Mittal à l'Assemblée nationale française, Ecolo le veut en Wallonie

"Il a accepté cette invitation et l'a confirmé par écrit", a indiqué le député français au cours d'une audition de la commission d'enquête sur la situation de la sidérurgie et de la métallurgie françaises et européennes et sur les conditions de leur sauvegarde et de leur développement.

Apprenant cette nouvelle, Ecolo a demandé que le PDG se déplace également en Belgique. "S'il vient se justifier devant l'Assemblée nationale, il pourrait au minimum aussi s'expliquer au Parlement wallon", a affirmé Christian Noiret, évoquant le nombre supérieur de pertes d'emploi programmées par le groupe en Wallonie par rapport à la France.

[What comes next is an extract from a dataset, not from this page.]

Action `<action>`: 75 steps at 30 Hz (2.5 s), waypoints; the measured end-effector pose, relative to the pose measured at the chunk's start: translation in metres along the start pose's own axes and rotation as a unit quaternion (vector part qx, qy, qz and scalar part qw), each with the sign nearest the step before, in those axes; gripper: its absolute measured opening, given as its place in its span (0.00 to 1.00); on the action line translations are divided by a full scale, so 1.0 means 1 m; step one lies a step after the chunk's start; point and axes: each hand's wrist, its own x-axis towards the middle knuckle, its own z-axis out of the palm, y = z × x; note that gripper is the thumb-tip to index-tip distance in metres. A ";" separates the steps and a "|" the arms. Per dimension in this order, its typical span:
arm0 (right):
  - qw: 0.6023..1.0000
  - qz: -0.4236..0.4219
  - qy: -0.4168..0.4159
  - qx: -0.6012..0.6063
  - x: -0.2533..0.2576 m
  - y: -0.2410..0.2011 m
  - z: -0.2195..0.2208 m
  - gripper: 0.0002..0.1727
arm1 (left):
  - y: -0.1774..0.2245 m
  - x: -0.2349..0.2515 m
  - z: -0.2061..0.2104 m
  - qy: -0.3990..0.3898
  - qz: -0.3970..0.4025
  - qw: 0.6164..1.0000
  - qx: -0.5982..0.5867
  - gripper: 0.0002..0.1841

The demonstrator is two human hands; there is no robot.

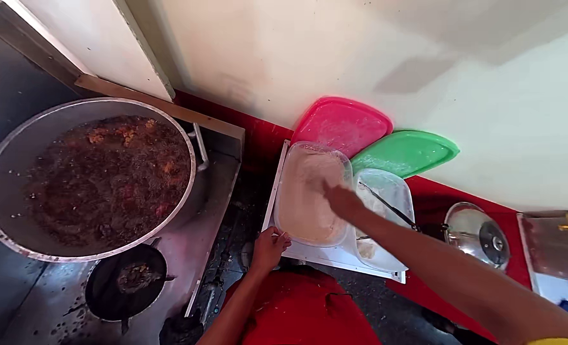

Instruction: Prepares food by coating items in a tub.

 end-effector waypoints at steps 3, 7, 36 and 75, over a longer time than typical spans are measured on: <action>0.995 -0.075 -0.048 -0.055 -0.018 0.024 0.012 0.28 | 0.002 0.000 0.000 0.004 0.003 1.000 -0.001 0.11; 1.000 0.008 0.002 -0.008 0.005 0.026 -0.020 0.27 | 0.004 -0.006 0.002 0.012 0.003 1.000 -0.001 0.11; 0.986 0.009 -0.153 -0.070 -0.060 -0.003 0.001 0.17 | -0.003 -0.005 0.012 0.043 0.014 0.998 -0.045 0.12; 0.942 0.061 -0.270 0.192 -0.038 -0.050 0.014 0.25 | -0.005 0.001 0.003 0.003 0.006 0.999 -0.050 0.10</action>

Le député écrira en ce sens à la présidente de la commission de l'Economie, Chantal Bertouille (MR), et au président du parlement, Patrick Dupriez (Ecolo).

Le patron d'ArcelorMittal avait été mis au pilori par le ministre français du Redressement productif Arnaud Montebourg après avoir annoncé la fermeture les hauts-fourneaux du site de Florange en Lorraine et la suppression de 629 postes sans licenciement en raison d'un marché de l'acier atone.

Il l'a été de la même manière quelques semaines plus tard en Belgique, en annonçant en janvier son intention de ne conserver, à Liège, que 5 lignes à froid sur 12, mettant en péril quelque 1300 emplois.

Après la fermeture des hauts fourneaux de Liège et Florange, le sidérurgiste fait actuellement fonctionner 16 de ses 21 hauts-fourneaux en Europe.